◆ **Assignment**
Every line in the data below that includes "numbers" belongs in the answer, copied as it stands.

===== Input data

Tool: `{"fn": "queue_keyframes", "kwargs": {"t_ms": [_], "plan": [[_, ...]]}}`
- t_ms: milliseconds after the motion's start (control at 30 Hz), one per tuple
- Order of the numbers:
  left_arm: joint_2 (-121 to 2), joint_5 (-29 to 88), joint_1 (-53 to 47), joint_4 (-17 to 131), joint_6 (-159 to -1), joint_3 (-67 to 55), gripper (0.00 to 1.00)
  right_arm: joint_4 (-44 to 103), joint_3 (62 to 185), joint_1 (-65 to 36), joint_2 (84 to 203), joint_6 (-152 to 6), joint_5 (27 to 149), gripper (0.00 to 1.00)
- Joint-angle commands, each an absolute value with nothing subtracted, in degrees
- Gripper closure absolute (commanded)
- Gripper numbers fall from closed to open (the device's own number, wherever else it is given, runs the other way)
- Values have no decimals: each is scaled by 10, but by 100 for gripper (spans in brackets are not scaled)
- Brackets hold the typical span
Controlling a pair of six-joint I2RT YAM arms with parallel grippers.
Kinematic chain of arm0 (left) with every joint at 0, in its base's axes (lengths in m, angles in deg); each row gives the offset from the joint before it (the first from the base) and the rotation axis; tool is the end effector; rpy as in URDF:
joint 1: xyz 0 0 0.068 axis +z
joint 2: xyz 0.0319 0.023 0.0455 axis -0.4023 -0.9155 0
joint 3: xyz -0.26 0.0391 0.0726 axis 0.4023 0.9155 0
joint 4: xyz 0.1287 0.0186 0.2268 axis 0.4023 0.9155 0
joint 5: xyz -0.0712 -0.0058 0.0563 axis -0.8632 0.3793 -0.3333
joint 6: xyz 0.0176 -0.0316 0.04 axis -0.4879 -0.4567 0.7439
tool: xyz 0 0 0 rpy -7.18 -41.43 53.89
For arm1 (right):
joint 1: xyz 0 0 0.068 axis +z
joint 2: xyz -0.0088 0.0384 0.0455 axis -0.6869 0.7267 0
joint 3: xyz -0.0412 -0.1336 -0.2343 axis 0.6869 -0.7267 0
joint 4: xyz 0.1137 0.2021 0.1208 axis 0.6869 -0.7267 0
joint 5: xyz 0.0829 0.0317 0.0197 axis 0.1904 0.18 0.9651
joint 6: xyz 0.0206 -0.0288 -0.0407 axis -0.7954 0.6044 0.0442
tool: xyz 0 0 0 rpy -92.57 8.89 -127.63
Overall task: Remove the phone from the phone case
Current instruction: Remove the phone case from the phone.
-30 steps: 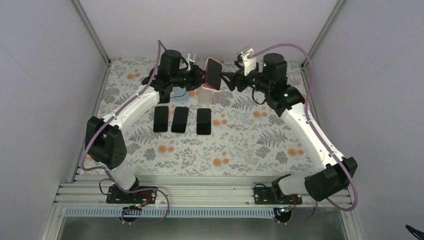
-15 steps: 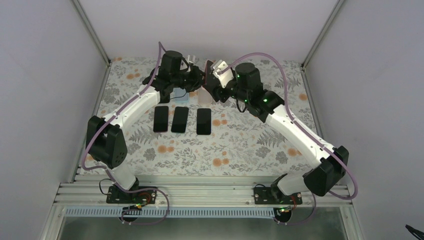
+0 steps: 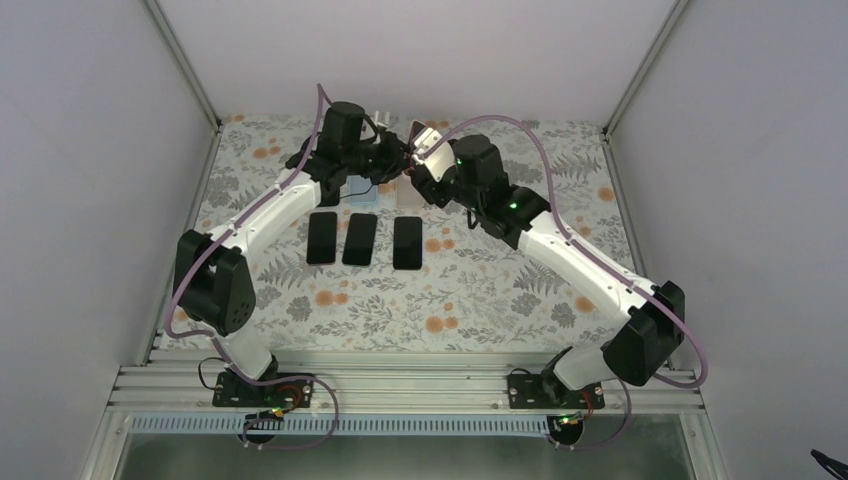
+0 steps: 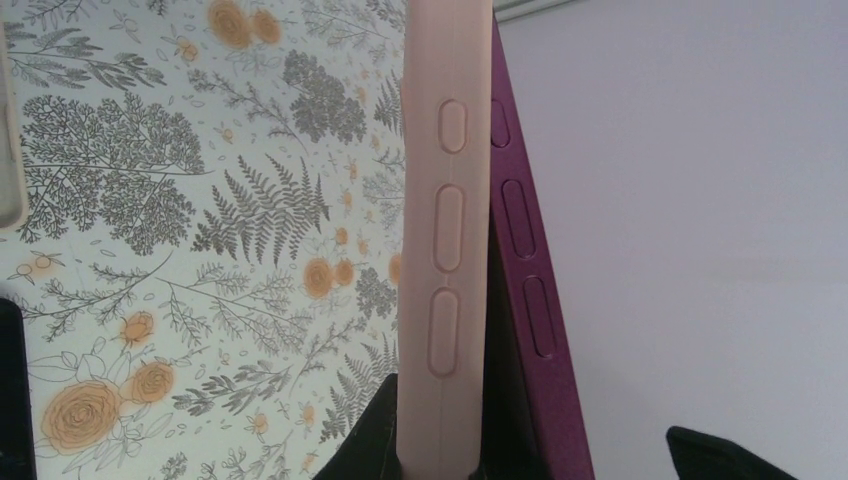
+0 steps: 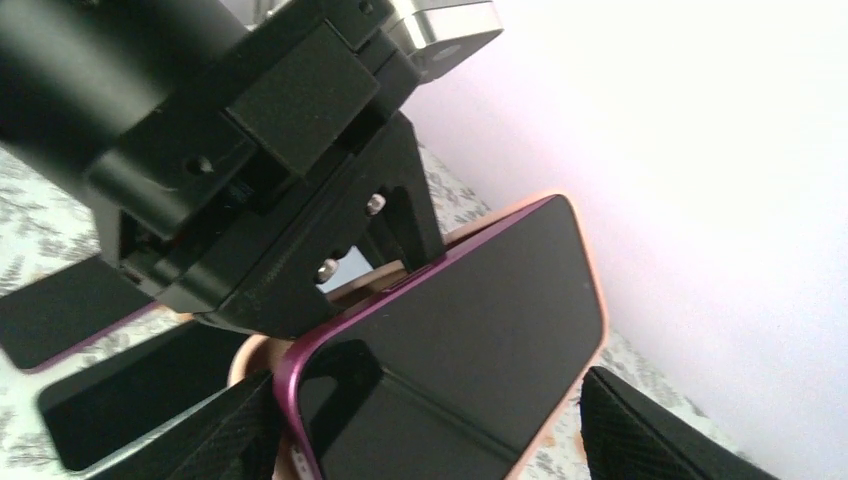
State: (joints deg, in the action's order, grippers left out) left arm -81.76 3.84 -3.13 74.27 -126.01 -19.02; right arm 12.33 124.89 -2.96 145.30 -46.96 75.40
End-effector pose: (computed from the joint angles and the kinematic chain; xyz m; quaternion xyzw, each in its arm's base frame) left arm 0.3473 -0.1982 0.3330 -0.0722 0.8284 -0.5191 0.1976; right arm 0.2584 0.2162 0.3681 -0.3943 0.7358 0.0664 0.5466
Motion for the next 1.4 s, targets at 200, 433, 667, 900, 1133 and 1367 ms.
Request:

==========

◆ **Answer section**
- Order of the numbers:
- Gripper numbers fall from closed to open (the device's own number, wherever else it is given, runs the other way)

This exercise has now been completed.